Saturday, May 29, 2010
About Geordie Ridley Author of the Blaydon Races
Ridley as Johnny Luik-Up
About Geordie Ridley
Source:Allan's Illusteated Edition of Tyneside Songs and Readings...Thomas and Geroge Allan, 1891.
Was a native of Gateshead, in which town he was born on the 1oth of February 1835. At the early age of eight years our future rhymer was sent to Oakwellgate Colliery as a
trapper-boy. After but a brief stay at Oakwellgate, he went to the Goose Pit, or, according to its more familiar name, " The Gyuess." There he remained ten years. He next went to Messrs. Hawks, Crawshay, & Co., as a waggonrider, and remained there about three years; an accident, which nearly terminated fatally, bringing his connection with that firm to an abrupt termination.
While riding, as usual, his train of waggons down the incline (upon which his duties principallylay), by some breakage or mishap, the waggons became unmanageable, and, being no longer under control, rushed at a great speed down the incline. To save himself as much as possible from the danger threatening, George jumped from his stand on the runaway waggons, but, in doing so, he unfortunately got himself severely crushed and injured.

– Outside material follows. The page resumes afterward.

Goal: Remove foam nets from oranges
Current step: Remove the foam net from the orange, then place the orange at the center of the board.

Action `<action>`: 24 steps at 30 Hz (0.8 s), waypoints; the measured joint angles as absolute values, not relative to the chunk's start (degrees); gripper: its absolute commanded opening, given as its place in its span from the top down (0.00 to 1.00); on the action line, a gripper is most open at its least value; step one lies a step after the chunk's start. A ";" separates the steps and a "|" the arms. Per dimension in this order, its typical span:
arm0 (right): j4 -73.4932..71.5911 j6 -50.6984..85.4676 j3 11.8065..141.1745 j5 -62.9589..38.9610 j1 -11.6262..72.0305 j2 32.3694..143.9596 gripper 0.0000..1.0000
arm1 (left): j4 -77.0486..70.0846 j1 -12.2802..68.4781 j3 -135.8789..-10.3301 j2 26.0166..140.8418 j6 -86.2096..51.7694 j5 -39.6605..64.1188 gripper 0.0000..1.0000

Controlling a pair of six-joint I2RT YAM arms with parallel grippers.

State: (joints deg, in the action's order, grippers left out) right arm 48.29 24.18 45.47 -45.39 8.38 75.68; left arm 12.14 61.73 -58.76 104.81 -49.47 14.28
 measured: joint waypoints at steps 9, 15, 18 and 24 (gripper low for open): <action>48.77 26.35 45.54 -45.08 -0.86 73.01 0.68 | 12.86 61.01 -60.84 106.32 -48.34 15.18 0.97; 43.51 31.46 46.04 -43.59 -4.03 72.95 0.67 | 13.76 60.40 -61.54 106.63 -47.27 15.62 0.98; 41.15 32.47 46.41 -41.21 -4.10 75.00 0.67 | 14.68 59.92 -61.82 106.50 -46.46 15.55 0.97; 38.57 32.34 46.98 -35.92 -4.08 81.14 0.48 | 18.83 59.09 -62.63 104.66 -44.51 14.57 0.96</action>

For a long time he lay, incapable of work ; and when at length he began to recover, it was only to find his strength so shattered that anything like regular work he was totally unfitted for. Being thus forced to seek a new means of earning a livelihood, he fell back upon his powers as a singer, more especially of Irish comic and old Tyneside songs (in which he excelled); and thus was forced by accident into the path which afterwards led him to such a widespread popularity in the North. His first professional engagement was at the Grainger Music Hall, where he brought out his first local song, "Joey Jones." This, with the humour with which he invested it, and the local popularity of the subject (Joey Jones having just then won the Northumberland Plate), was a great success. At the Wheat-sheaf Music Hall (now the Oxford), his next engagement, he was equally successful ; and, when engaged at the Tyne Concert Hall (at that time just opened by Mr. Stanley), he produced perhaps his greatest success, "Johnny Luik-Up the Bellman." The subject of this song being so well known, and George, imitating his peculiarities, and dressing in character, his success was unbounded. It is needless to detail his engagements at the various concert halls in the Ridley As "the Bobby Cure." North. Everywhere he was a (The cut which he had on his penny favourite. Cheap editions of Song Books.)

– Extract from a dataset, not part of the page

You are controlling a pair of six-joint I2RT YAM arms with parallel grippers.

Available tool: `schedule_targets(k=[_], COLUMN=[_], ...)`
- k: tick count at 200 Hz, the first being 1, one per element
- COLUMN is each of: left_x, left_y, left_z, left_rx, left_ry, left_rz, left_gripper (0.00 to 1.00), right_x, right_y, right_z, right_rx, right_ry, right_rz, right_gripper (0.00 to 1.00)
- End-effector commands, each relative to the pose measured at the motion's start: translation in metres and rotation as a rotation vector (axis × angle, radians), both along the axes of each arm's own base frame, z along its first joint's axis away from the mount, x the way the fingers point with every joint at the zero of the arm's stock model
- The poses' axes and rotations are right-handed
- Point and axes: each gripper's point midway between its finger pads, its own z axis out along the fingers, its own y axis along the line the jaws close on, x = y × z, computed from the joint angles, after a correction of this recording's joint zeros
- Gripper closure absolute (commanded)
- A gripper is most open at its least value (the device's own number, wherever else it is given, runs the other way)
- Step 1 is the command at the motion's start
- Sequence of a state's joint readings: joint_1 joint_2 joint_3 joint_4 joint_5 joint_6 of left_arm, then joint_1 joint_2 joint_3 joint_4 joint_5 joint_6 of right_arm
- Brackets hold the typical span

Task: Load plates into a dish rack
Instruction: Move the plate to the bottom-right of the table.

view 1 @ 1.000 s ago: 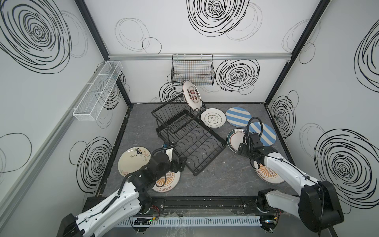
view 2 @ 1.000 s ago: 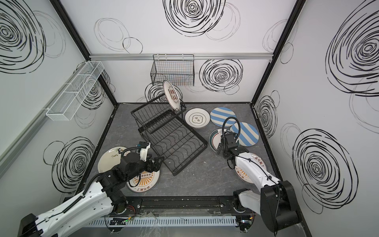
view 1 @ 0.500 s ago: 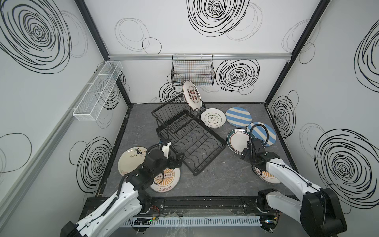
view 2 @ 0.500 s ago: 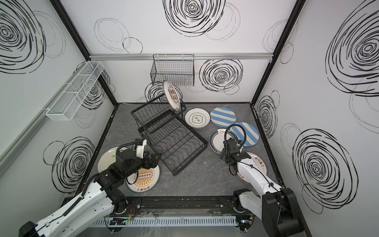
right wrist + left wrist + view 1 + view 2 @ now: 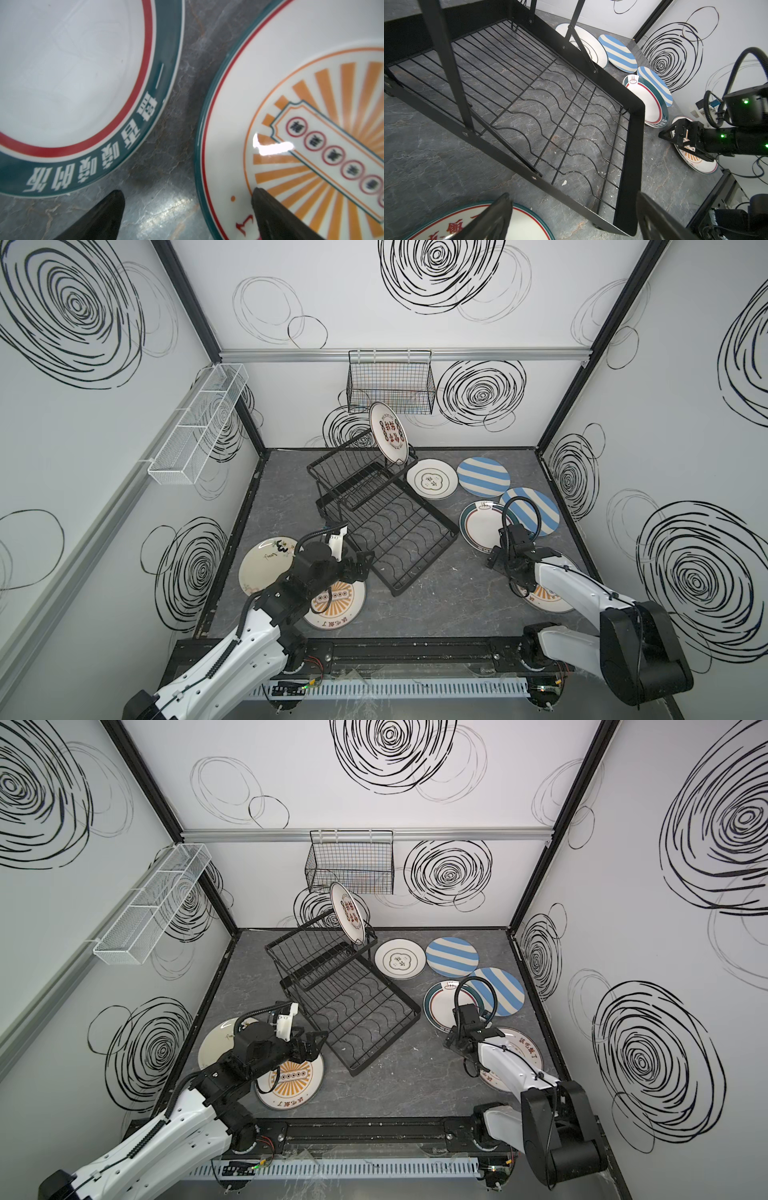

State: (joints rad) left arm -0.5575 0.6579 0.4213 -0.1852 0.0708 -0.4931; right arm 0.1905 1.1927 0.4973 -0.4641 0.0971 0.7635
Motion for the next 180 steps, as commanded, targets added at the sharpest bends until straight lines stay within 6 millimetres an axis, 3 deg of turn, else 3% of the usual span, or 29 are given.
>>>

his songs were printed, and had a large sale ; "The Bobby Cure" (said to be a hit at a member of the police force) and "Johnny Luik-Up" being especial favourites, the children singing them as they ran about the streets.
In the midst of this success, after a short public career of about five years, his health began seriously to fail. He had never properly cast off the deadly effects of the accident at Messrs. Hawks', the severe crushing he had received on that occasion undoubtedly being the cause of his illness,
which rapidly began to assume a dangerous appearance. After a brief struggle of little more than three months, he died at his residence in Grahamsley Street, Gateshead,
on Friday, September 9th, 1864, aged 30 years. On the Sunday following, he was buried at St . Edmund's Cemetery, a large number of his friends and admirers following his remains to the grave.
As a song-writer it cannot be said that his productions have the literary merit of the older Tyneside writers; but, considering under what disadvantages he wrote, his premature death, and how little fitted his early life was to foster literary inclinations, his songs are exceedingly good. And it must not be forgotten that they were written for his own purposes as a concert hall singer, and there they did sing. At the present time— eight years after his death— at social meetings and private parties, where his songs are often sung, they never fail to please. As a public singer he was highly gifted; he possessed a fine voice, and, having great powers of mimicry, he swayed his audience at will; and there is little doubt, if he had not fallen at the opening, as it were, of his career, he would have left a still more indelible mark as a Tyneside songwriter.
Sketch from 1872 Edition.
Joe Wilson, whose acrostics on so many of his contemporaries have already appeared, did not forget Ridley. In the following he touches upon Ridley's successes, and regrets his early death.
R eady wes he wi' the " Bobby Cure,"
I n Stanley's Hall, te myek secure
D elight tiv a' the patrons there,
L iked be them a',—but noo, ne mair
E nlivenin strains frae him ye'l l hear,
Y e'll knaw ne mair poor Geordy's cheer.